The hand is a complex instrument. Hand injury may affect many components: bones, nerves, blood vessels, tendons, skin, and/or ligaments. Diagnosis of your hand injury requires thorough examination and specialized testing. Your treatment may involve non-surgical and/or surgical repair to restore motion, function, strength, and sensation to your hands.
Nerve & tendon repairs
When hand nerves are injured, it can impair or destroy hand motion or nerve sensation. While some nerve injuries recover on their own, others require surgical repair. Your surgeon can evaluate whether surgical treatment is needed.
Our surgeons repair nerves and tendons through sutures and/or grafts, depending on the type and extent of the injury. If the ends of a severed nerve can be held together without tension, sutures can be used to reconnect them. In other cases, the surgeon may place a tube between the ends of the nerves to guide the nerve fibers as they reconnect.

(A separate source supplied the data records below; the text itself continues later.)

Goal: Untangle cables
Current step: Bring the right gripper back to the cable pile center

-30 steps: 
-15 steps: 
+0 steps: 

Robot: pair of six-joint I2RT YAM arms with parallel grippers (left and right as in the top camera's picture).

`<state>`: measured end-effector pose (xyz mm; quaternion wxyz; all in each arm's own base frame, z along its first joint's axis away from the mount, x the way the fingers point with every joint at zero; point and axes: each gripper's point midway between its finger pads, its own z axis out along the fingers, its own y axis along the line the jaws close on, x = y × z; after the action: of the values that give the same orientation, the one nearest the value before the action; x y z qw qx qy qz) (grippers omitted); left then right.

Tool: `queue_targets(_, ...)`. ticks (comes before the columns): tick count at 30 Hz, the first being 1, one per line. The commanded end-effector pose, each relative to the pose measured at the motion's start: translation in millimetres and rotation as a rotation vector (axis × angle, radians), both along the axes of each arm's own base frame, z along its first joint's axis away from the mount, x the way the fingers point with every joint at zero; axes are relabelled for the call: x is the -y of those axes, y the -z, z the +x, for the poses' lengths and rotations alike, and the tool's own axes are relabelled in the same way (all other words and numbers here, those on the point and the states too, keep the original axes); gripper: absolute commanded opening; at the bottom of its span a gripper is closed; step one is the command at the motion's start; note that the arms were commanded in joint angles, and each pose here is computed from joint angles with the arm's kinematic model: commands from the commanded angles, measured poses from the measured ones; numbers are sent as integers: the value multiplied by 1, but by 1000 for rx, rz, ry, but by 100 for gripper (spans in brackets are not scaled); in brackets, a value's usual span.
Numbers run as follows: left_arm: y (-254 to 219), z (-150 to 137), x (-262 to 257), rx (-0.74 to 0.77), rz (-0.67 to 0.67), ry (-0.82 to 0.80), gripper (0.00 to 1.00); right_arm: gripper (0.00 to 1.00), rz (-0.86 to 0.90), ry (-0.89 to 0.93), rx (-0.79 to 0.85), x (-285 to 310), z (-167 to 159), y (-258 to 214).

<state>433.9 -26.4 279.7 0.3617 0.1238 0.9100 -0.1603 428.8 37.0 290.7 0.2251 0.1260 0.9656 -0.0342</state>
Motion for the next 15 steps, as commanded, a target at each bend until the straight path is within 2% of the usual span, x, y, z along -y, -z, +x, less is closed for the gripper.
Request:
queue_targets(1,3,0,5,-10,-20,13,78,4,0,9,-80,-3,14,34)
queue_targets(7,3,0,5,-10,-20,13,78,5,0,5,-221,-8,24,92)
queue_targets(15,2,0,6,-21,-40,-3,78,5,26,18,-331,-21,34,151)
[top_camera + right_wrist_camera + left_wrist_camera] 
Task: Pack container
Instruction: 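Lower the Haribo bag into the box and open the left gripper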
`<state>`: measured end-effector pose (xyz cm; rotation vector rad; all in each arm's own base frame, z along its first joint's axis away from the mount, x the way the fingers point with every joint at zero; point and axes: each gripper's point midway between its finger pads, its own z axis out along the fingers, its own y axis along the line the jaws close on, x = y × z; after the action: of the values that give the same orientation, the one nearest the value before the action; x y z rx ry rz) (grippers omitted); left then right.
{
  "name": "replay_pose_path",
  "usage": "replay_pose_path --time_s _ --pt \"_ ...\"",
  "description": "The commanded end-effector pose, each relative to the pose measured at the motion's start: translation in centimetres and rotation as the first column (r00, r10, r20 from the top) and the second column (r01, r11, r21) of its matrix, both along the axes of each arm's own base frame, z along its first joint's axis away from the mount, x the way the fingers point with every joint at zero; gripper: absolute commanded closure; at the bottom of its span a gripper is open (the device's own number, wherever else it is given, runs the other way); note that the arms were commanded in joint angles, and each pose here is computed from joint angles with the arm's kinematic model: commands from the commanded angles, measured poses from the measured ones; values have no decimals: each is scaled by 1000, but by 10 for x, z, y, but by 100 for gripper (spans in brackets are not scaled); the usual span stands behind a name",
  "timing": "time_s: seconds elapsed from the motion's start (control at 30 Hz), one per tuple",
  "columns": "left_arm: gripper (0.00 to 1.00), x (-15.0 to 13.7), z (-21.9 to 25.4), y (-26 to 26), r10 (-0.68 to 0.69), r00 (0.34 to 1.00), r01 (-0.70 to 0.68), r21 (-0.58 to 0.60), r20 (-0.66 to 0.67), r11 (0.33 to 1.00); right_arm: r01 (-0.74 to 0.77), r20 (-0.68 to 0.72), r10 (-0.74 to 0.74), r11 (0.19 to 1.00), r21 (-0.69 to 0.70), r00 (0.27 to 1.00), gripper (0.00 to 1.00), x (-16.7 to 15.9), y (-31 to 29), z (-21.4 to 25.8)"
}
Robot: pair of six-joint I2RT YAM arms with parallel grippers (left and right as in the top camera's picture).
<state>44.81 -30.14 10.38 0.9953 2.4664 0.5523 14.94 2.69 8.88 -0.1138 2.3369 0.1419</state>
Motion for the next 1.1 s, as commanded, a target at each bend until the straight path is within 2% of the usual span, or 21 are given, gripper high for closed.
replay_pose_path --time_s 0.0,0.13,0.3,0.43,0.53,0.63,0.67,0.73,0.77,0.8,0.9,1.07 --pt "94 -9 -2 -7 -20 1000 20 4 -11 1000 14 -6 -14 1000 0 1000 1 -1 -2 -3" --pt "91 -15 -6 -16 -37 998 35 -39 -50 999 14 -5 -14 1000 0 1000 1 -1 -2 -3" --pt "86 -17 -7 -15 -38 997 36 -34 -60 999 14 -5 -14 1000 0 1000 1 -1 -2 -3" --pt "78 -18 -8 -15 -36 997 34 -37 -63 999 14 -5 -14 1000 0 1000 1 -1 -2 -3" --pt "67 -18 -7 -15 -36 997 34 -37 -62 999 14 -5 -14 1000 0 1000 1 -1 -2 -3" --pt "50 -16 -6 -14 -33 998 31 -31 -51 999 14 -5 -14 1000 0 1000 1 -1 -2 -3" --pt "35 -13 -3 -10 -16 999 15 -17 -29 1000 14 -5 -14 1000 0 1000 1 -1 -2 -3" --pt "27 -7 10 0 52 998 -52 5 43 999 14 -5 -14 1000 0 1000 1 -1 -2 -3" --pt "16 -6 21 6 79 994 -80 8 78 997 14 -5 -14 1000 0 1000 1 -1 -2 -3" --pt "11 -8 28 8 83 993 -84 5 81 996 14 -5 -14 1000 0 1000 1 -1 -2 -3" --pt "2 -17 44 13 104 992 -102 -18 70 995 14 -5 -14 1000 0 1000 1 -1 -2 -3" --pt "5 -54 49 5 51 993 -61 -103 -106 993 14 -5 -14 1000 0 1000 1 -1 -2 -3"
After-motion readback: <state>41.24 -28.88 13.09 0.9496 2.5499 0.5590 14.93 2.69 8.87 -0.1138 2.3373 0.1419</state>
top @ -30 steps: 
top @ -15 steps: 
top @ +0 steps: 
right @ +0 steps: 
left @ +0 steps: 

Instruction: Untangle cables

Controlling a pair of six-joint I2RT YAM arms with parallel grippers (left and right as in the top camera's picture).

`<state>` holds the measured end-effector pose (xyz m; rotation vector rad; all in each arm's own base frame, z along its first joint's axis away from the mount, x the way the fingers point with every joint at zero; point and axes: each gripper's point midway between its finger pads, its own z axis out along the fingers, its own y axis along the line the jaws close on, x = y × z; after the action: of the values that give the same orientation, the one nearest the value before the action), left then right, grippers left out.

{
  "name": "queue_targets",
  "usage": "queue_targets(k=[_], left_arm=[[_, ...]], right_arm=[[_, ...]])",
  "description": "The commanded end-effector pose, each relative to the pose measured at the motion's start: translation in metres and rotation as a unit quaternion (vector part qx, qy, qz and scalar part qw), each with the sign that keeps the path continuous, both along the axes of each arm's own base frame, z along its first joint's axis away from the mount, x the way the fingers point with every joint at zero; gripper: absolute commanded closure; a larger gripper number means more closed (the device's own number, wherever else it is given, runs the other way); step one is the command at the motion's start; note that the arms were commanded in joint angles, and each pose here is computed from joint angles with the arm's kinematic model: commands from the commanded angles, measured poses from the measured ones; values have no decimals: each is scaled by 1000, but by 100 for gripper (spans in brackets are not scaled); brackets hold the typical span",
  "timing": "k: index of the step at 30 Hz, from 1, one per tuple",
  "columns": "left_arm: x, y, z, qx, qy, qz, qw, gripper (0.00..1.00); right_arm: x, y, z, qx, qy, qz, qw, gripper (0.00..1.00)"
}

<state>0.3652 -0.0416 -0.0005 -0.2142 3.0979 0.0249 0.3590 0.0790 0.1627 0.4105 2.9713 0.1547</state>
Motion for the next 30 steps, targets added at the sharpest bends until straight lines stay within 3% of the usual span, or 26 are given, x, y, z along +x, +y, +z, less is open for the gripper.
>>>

Occasionally, a nerve graft is required for more extensive nerve injuries. A section of nerve can be taken from another area of the body, such as the lower back of the leg, and grafted into the injured area to restore nerve function. Nerve conduits or cadaver nerves are a growing alternative to nerve grafting.
Recovery for nerve repairs is often long because nerves are slow to regrow. The speed and extent of nerve function recovery depends on many factors, including the patient's age, the type of injury, and the injury's severity. Generally, the longer the distance the nerve must re-grow, the slower and less complete the recovery will be.
Hand trauma is common, and phalynx and metacarpal fractures are generally caused by sports injuries, car accidents, or work-related injuries. Most fractures of the metacarpals and phalanges can actually be corrected without surgery. Your surgeon can evaluate whether surgical treatment is needed.